The moment a composition is created, the class that becomes a part loses its class role:
- on this class it is no longer possible to create objects independently (directly from the class form), but only by defining them as parts of an object that is being created or modified within the whole class;
- it is not possible to associate the part objects already created, because only one whole object can correspond to each of them;
- when an object of whole class is deleted, the instances of part class associated with it are also deleted.
Reflexive Compositions #
You can also create reflexive compositions, where a class is both whole and part of itself. This can be useful if you want to model a taxonomy, or any case where a class represents a node in a hierarchy of objects. The procedure for creating a reflexive composition is analogous to that for reflexive association; however, it is necessary that the class on which the reflexive composition is declared has at least one relation to another class. If this condition is not met, the Designer signals us that each connected group of classes in the engine model must include at least one class that is not part of any other. In order for the reflexive composition to be reachable in the generated application, the relationship (of any type) that connects it to the other class must be navigable from the other class to the class with the reflexive composition. Taking the taxonomy example again, in other words, the root of the hierarchy must be modeled on another non-reflective class.
Convert an association into a composition #
A composition can always be converted to an association via the Convert to association option of its Composition menu. The role cardinality of what was previously the whole class is automatically set to Exactly one (1).
Right-click on the association you want to convert to open its Association menu and select the Convert to composition option. The role with multiplicity Exactly one (1) will be that of class whole and will appear as a black rhombus. The direction of navigability will be automatically corrected so that it points to the class part.
Example: to-many composition #
In the engine model in figure we have represented the customers (Customer) of a digital store and the payment methods they use (Payment_method). We have modeled the relationship between the two classes through a composition: since the presence in the system of data related to credit cards is dependent on the single record of the customer, Customer is the whole class, while Payment_method is the part class; it would not make sense to manage the payment methods independently, keeping track of the cards that belong to customers who no longer use the application (and therefore have been deleted from the database).
Since each customer may have use multiple payment methods, we set Any (*) as the multiplicity for the role of the part class.
Example: to-one composition #
Let’s now expand the previous example by modeling the customer home address, another concept that is heavily dependent on Customer. Unlike payment methods, which could be more than one for each customer, each object in Customer can only correspond to one address. For this reason, we have chosen as multiplicity Zero or one (01); compared to a more stringent multiplicity like Exactly one (1), Zero or one allows to add the address also later (but still from the form of Customer).

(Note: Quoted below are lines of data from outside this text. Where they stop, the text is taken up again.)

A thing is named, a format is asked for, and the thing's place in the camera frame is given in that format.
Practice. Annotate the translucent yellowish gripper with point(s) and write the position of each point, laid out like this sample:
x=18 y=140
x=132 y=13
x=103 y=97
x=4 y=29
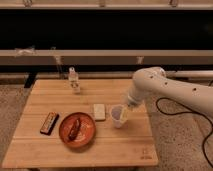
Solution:
x=124 y=113

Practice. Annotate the black orange eraser bar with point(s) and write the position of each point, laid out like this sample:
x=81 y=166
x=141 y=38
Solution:
x=49 y=123

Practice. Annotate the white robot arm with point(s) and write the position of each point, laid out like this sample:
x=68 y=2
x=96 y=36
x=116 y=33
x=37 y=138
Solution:
x=194 y=96

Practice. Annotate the orange ceramic bowl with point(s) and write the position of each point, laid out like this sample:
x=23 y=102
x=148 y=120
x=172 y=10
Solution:
x=86 y=133

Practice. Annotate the white rectangular sponge block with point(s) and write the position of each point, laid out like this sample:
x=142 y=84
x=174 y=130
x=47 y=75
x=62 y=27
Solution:
x=99 y=112

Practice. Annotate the wooden table board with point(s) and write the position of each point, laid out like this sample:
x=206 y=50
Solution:
x=131 y=145

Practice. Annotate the brown food piece in bowl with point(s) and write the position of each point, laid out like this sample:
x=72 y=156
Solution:
x=75 y=129

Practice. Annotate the clear small bottle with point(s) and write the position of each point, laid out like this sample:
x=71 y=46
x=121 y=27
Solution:
x=74 y=80

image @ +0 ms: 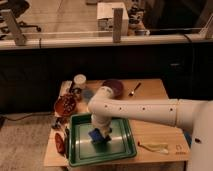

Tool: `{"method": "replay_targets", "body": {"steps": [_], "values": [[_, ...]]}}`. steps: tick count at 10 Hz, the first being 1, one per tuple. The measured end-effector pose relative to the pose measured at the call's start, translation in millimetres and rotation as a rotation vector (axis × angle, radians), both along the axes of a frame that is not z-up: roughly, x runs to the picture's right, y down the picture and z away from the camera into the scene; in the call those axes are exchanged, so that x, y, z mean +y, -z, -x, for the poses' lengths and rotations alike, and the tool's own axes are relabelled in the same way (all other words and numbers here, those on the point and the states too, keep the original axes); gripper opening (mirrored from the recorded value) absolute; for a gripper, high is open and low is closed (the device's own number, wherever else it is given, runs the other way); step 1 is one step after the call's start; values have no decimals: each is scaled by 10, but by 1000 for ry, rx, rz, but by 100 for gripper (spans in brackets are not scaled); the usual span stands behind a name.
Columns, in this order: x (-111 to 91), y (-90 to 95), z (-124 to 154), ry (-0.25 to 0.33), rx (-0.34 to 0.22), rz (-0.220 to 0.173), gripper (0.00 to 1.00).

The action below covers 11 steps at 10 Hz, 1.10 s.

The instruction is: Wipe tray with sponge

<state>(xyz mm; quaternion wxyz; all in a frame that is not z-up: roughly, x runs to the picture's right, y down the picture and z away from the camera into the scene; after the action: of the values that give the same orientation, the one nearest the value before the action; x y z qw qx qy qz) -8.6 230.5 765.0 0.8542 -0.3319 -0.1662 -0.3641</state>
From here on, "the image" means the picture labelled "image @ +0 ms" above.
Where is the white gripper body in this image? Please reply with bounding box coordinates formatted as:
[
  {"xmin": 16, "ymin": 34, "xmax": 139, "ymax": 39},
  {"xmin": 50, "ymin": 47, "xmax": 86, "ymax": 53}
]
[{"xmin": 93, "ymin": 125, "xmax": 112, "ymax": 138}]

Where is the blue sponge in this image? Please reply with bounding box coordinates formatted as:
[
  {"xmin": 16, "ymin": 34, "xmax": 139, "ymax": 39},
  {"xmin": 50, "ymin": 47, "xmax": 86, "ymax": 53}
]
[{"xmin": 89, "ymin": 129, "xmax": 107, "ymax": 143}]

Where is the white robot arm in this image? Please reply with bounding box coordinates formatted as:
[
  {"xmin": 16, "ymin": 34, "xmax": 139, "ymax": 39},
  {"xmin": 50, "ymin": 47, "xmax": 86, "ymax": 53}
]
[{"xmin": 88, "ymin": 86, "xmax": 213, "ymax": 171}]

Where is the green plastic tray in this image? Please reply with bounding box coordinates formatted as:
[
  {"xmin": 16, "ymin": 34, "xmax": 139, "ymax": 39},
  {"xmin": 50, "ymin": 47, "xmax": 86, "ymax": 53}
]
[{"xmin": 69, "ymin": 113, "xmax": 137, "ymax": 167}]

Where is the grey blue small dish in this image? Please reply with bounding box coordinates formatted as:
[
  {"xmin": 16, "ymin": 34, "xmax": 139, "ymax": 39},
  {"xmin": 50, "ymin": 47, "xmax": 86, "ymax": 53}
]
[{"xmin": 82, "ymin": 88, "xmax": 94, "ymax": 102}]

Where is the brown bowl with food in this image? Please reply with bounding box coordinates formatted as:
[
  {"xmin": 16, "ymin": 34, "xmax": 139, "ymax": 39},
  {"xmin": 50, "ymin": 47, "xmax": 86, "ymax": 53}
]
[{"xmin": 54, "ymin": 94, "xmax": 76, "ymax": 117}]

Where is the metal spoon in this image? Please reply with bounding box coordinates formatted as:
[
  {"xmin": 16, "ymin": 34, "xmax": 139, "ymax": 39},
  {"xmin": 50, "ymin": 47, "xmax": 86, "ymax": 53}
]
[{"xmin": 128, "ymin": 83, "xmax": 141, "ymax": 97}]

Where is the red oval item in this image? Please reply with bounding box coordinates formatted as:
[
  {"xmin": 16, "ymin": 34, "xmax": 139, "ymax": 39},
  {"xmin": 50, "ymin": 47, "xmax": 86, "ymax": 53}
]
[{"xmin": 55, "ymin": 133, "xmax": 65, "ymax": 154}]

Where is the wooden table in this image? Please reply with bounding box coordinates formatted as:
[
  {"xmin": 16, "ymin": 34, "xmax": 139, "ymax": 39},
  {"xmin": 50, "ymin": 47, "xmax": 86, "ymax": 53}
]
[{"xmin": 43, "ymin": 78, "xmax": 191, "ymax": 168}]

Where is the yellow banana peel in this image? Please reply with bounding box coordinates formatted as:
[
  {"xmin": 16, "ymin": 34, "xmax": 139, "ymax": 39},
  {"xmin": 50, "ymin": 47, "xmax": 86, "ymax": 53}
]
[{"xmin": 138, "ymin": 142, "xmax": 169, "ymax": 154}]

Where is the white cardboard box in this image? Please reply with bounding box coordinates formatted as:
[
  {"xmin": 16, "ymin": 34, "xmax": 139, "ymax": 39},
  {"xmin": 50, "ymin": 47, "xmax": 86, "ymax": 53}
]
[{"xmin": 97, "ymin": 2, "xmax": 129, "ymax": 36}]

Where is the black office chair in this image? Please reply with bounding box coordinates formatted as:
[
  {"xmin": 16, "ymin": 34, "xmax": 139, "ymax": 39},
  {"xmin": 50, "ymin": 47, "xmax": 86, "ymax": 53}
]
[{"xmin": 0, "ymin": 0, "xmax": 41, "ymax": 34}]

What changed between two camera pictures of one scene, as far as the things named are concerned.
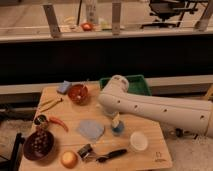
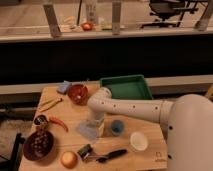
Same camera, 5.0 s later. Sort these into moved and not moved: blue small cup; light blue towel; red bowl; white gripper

We then added the Employee class to the model, to create a registry of the employees in our application. Instead of modeling a separate class to store their addresses, we preferred to reuse the existing Address class. We thus created another composition with multiplicity Zero or one (01), which connects Employee to Address.
Now the Address class is part of both Employee and Customer,but this of course does not mean that employee and customer must share the same address! On the contrary, given the nature of compositions, an object of Address can never be part of both an Employee and a Customer. When a part class is involved in multiple compositions, each of its objects can only be part of one whole object in the entire application.
In the case of multiple compositions like this, the Designer allows us to define a specific uniqueness constraint (Unique constraint options for parts), based on the origin of the part object. This way we can prevent the information of one class from conflicting with that of another.